• TASK BRIEF:
Find the lines of the listing that contain the string "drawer", and return them.

******

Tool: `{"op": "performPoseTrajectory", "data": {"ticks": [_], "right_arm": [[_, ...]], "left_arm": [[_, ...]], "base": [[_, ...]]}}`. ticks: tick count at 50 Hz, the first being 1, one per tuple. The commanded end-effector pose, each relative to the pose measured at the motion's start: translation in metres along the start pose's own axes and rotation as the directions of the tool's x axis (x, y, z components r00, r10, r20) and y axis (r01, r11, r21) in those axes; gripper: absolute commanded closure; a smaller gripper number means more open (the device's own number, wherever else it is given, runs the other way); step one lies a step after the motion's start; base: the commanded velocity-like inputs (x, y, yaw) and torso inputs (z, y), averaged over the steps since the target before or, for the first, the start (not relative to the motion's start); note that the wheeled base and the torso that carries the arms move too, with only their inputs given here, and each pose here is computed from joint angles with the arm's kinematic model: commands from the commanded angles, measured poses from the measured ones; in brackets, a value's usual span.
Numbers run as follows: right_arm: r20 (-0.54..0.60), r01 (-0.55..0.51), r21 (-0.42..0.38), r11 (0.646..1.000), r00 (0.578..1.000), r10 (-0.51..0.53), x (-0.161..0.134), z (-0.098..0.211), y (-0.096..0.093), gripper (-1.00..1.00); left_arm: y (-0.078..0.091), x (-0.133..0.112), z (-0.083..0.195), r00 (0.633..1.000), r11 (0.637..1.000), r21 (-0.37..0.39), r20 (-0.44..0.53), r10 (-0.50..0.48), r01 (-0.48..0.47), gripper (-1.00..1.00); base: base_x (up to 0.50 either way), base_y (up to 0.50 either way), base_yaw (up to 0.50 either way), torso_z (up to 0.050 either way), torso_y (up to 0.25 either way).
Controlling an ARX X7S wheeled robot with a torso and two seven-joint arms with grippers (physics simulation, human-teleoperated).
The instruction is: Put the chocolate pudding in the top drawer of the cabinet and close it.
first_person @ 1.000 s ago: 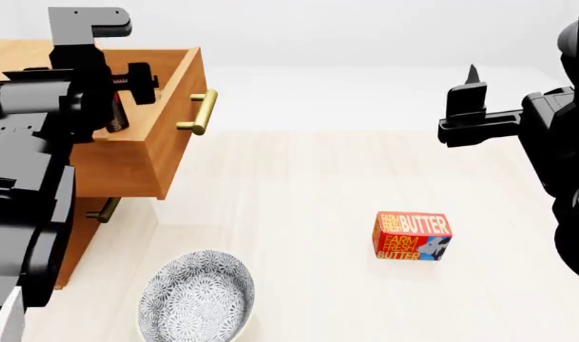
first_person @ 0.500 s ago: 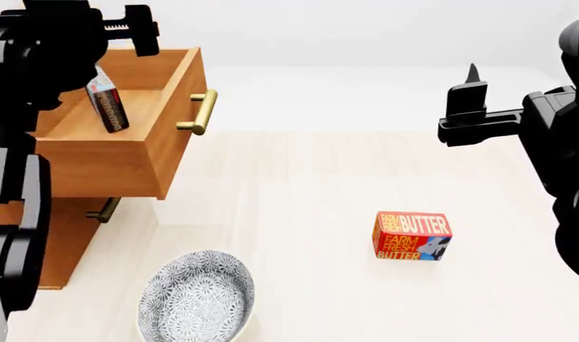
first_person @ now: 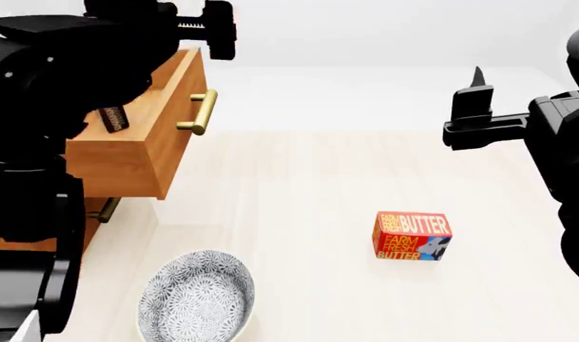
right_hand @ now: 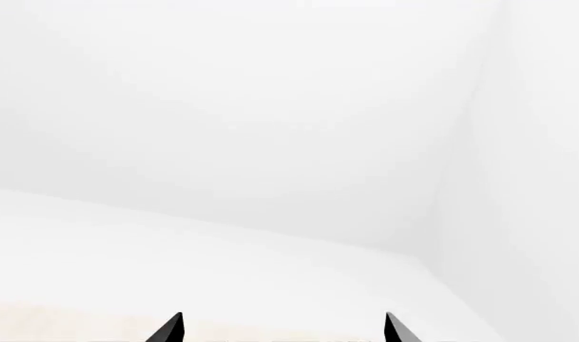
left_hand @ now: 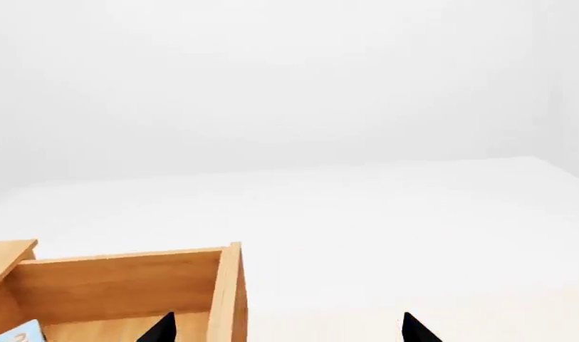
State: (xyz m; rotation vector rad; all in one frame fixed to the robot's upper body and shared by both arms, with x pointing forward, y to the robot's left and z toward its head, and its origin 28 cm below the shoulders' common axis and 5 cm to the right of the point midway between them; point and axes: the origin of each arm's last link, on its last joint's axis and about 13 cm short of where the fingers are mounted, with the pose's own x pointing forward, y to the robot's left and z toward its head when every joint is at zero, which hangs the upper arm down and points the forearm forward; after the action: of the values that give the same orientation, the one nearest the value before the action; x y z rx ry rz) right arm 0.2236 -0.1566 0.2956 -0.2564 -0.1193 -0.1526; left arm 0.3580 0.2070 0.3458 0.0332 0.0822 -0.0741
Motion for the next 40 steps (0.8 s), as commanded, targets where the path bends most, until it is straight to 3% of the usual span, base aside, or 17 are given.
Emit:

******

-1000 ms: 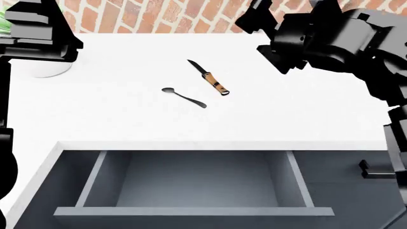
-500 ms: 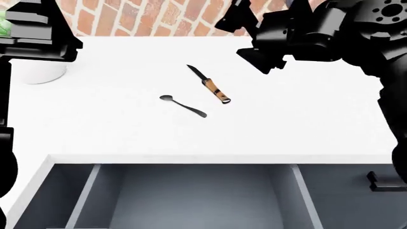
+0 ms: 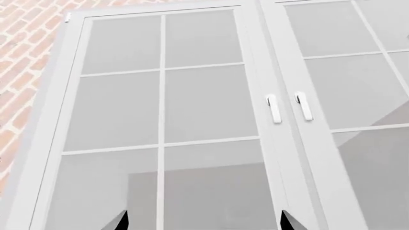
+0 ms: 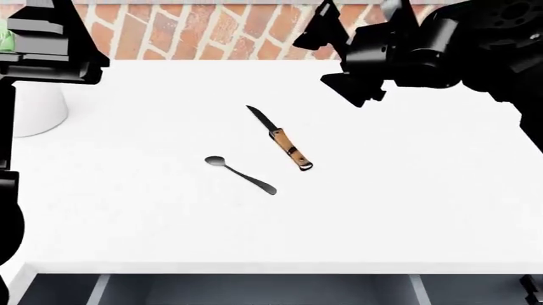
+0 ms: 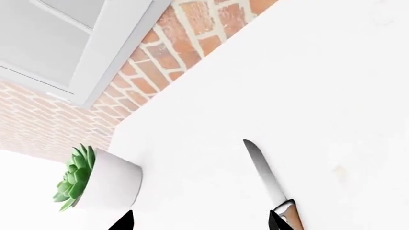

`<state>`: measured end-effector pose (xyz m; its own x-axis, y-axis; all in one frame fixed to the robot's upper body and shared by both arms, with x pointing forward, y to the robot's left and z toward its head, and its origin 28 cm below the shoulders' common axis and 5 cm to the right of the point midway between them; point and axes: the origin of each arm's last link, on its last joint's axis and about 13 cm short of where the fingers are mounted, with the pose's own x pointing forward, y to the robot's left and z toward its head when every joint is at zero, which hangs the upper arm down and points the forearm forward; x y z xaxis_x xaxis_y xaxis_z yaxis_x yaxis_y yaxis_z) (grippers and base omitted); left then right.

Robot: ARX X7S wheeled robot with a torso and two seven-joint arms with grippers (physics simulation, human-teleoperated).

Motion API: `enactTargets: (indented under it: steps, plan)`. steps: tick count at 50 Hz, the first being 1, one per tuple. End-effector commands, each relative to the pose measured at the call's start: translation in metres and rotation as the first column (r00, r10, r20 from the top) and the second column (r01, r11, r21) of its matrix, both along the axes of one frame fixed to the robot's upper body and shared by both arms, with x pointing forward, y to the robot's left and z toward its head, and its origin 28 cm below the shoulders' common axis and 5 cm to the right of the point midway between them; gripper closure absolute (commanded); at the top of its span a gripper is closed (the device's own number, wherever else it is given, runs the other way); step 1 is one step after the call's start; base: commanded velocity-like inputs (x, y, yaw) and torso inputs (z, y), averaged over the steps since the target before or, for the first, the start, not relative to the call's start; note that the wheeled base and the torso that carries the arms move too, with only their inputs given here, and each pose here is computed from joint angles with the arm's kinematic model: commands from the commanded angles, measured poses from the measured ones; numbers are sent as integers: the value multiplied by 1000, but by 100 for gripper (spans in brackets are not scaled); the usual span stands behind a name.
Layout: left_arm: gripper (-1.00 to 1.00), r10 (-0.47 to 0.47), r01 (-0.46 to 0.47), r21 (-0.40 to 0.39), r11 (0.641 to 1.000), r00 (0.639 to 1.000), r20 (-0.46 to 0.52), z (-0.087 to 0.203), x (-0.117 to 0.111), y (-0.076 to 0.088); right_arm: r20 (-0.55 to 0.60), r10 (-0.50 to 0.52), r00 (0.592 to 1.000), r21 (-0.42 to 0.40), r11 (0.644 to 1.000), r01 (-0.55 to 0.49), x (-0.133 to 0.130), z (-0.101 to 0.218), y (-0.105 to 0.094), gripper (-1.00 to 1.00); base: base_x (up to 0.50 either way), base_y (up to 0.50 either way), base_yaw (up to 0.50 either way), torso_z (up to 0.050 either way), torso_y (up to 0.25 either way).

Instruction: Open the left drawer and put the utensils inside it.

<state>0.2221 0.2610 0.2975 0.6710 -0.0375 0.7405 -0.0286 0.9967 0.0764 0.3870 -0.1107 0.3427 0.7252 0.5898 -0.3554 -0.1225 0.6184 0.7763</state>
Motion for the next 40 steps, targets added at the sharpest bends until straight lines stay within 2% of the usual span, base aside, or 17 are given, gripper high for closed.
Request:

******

• TASK SOLUTION:
The instruction is: Put the chocolate pudding in the top drawer of the cabinet and close it.
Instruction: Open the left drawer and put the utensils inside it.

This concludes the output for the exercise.